Max nvenc parallel sessions supported by Tesla T4?

Hi, guys,

As declared above, maximum 24 streams of 1080p 30fps nv12 can work in realtime in parallel.
But I failed to reproduce the result using NVIDIA VIDEO SDK SAMPLE from GitHub - NVIDIA/video-sdk-samples: Samples demonstrating how to use various APIs of NVIDIA Video Codec SDK.

Here is my configuration:

  1. HEVC codec
  2. LowLatency and NV_ENC_PRESET_LOW_LATENCY_HQ_GUID preset, leaving other parameters defaultly.
  3. using input D3D11 texture
  4. Forcing NV12 input format
  5. Tesla T4 with latest driver in Windows x64 platform
  6. one encoder session per process (namely AppEncD3D11.exe)
  7. input Clip: Basketball (500frames 1080p) from ITU Official streams
  8. the process encode one frame and sleep 33 ms (30fps mostly)

Here is my result:
Case1: 10 streams working in parallel, I get 80% encoder usage, and encode one frame cost 0-1ms
Case2: 15 streams working in parallel, I get 98% encoder usage, and encode one frame cost 0-22ms
Case3: 20 streams working in parallel, I get 98% encoder usage, and encode one frame cost 0-46ms

In case 3, the encoder cannot garauntee the realtime perfermance(30fps) any more.

Is there something I missed ??

Hello @reis.zm307 and welcome to the NVIDIA developer forums!

The performance values on that page are benchmark numbers.
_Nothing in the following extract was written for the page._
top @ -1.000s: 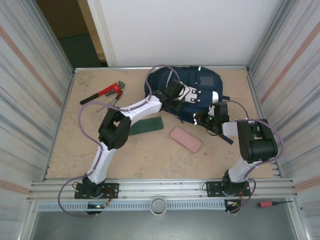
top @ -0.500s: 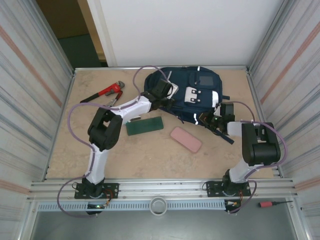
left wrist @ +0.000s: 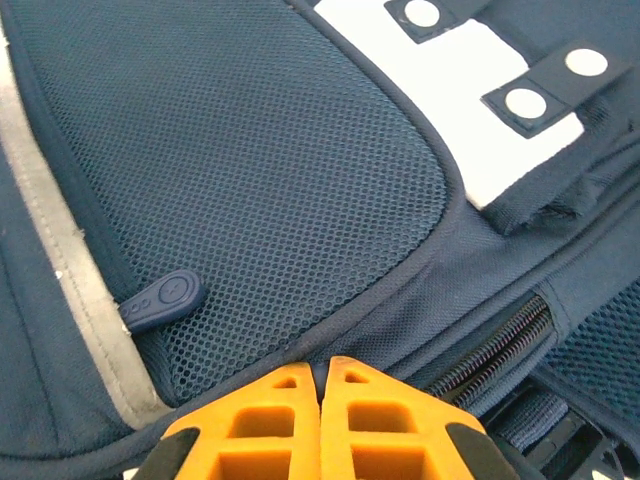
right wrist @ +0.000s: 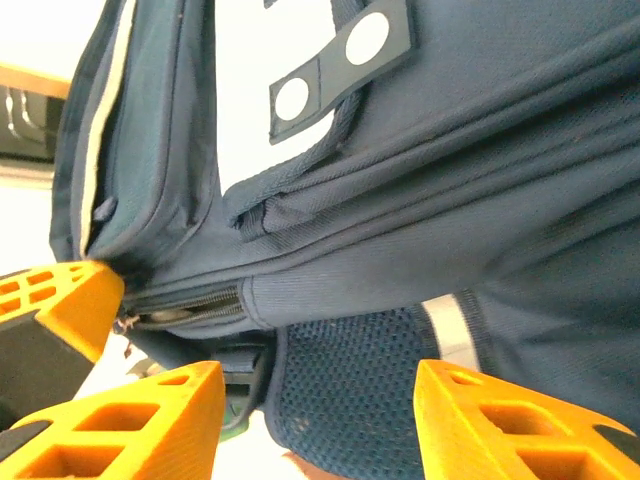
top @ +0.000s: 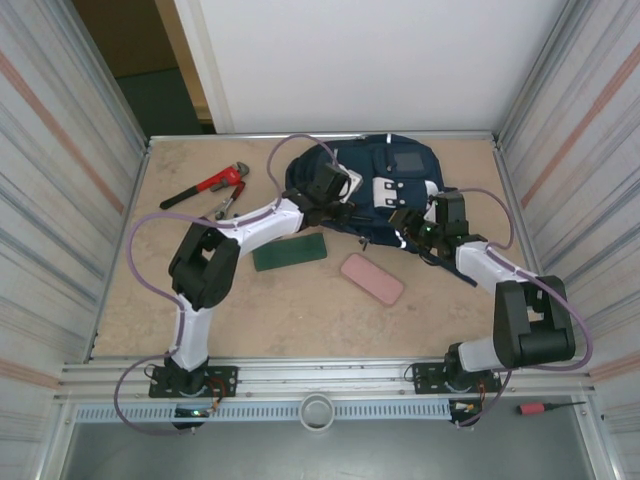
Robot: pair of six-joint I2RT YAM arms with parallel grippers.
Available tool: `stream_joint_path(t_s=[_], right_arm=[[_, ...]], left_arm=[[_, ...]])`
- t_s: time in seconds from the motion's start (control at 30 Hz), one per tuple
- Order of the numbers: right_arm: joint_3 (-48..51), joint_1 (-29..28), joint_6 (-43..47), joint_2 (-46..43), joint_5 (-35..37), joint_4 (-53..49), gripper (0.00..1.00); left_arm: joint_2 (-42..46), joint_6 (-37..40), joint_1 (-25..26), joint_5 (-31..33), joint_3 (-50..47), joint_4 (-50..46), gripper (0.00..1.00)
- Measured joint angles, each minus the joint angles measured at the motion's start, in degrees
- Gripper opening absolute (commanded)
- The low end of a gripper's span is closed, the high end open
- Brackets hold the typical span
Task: Pack the student bag
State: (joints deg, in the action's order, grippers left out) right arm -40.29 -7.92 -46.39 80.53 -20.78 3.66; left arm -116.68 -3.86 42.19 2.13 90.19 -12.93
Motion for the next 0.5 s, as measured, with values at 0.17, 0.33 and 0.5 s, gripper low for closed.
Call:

To find out how those numbers are measured and reached, please find this detailed document describing the complete setup.

Any difference in setup will create different performance results. As with any benchmark, the 24 streams are the maximum possible number, but depending on the environment not necessarily a guaranteed number.

I am really sorry if this causes trouble with your project.

I do hope that this information was still helpful for you.

Thanks!

Hello, MarkusHoHo, Thanks for the quick response.

I carefully review the detailed document describing the complete setup. and find some comments about the evaluation of the result (Last section of the document), says “If multiple files are being encoded in parallel, then the aggregate number of frames in all parallel encoded videos are used to compute performance in frames/second.” It might be the key of the difference.
If reconsidering my experimental results in that way (Averaging all frames in all processes), I find they match quite well.
So, can I conclude that, for the realtime multi-encoder application, we would not achieve 24 streams in parallel ( In my case, properly 15 streams), because some of streams cannot guarantee encoding one frame in 33ms any more.
Is that right??

Here is another question about the encoder usage.
Regardless the performance, in my cases, 12 streams, 15 streams, 20 streams multi-encode session produce the same encoder usage 98%, that is a very high usage number in the practical application. If I want to deploy Tesla T4 to our production environment, how can I build up the encoder usage surveillance? Or, just regard it. And how many streams in parallel you suggest would be the best balance of the encoder usage and performance?

Thank you

I must admit that this goes beyond my experience with NVENC, so let me see if can get someone with more background knowledge to chime in here. This might take a bit, I appreciate your patience!

Thanks MarkusHoho,
Pls let me know if you have any further information.

Hi again,

First of all, your assessment why you cannot achieve 24 parallel streams seems correct for this scenario.

I also received the recommendation that for better comparison of performance numbers you should take a look at the current usage of encoder presets as described in the Hardware Video Encoder Documentation. Under “Performance” you will find presets P1 to P7 which replace the previous way of specifying encoder settings. In your case to reach as many parallel streams as possible you should use P1.

Lastly you need to decide yourself if you want to under-utilize GPU or not. 98% utilization is not a bad thing. This indicates that the encode engines are being fully utilized. Any lesser number would indicate that encode engines are not being saturated. So probably you should benchmark your system and chose the highest number of parallel streams the system can sustain over longer periods of time.

Hopefully this will help with your project.
Thanks!

Thanks, MarkusHoho.
I will upgrade video sdk and try the new presets (aka, p1-p7) and the AppEncPerf application in SDK samples.
By the way, what is the exact meaning of the figures in Table 3. NVENC encoding performance Hardware Video Encoder Documentation? fps or timing?

Thank you!

1 Like

The unit used is Frames encoded per second. I mentioned that to the people writing the documentation, it should be mentioned in some future version.

Thanks!